What lines of the listing include the string "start"? Show them all.
* * * * * * * * *
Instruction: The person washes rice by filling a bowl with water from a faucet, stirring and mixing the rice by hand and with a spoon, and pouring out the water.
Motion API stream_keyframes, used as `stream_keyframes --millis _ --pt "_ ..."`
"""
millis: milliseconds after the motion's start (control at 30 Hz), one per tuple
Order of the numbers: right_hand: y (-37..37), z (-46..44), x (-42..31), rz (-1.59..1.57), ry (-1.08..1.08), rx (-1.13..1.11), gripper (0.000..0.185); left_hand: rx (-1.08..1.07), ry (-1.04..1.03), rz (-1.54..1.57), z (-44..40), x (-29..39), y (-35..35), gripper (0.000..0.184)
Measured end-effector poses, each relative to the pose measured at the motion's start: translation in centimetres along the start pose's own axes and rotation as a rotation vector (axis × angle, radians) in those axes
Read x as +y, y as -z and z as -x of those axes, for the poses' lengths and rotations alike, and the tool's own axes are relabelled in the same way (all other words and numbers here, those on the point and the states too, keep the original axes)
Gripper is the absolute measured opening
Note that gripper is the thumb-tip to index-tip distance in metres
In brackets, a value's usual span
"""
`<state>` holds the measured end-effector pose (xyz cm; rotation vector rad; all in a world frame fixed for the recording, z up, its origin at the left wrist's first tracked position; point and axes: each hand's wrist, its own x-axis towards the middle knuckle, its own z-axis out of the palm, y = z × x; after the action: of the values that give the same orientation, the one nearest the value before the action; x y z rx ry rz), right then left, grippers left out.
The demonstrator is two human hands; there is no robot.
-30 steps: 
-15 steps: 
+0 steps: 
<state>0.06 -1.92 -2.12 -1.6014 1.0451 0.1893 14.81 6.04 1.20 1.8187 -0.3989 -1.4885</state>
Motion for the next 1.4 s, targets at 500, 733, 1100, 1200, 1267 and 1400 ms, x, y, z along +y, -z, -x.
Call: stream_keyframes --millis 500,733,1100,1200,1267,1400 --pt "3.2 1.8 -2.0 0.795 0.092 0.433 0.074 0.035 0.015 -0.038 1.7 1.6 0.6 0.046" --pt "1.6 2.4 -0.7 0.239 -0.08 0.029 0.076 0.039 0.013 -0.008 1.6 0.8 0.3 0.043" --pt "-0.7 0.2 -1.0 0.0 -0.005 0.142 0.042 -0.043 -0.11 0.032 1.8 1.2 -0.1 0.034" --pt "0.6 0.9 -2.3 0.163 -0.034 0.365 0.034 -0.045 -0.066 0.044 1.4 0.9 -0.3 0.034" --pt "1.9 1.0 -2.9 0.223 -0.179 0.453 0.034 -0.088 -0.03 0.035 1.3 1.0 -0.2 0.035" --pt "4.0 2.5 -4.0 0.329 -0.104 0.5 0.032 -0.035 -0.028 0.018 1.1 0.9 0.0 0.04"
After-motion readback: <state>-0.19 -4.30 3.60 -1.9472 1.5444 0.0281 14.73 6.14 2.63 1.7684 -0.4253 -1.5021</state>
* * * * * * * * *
* [Response area]
millis: milliseconds after the motion's start (control at 30 Hz), one per tuple
Measured end-effector poses, each relative to the pose measured at the motion's start: translation in centimetres along the start pose's own axes and rotation as a rotation vector (axis × angle, radians) in those axes

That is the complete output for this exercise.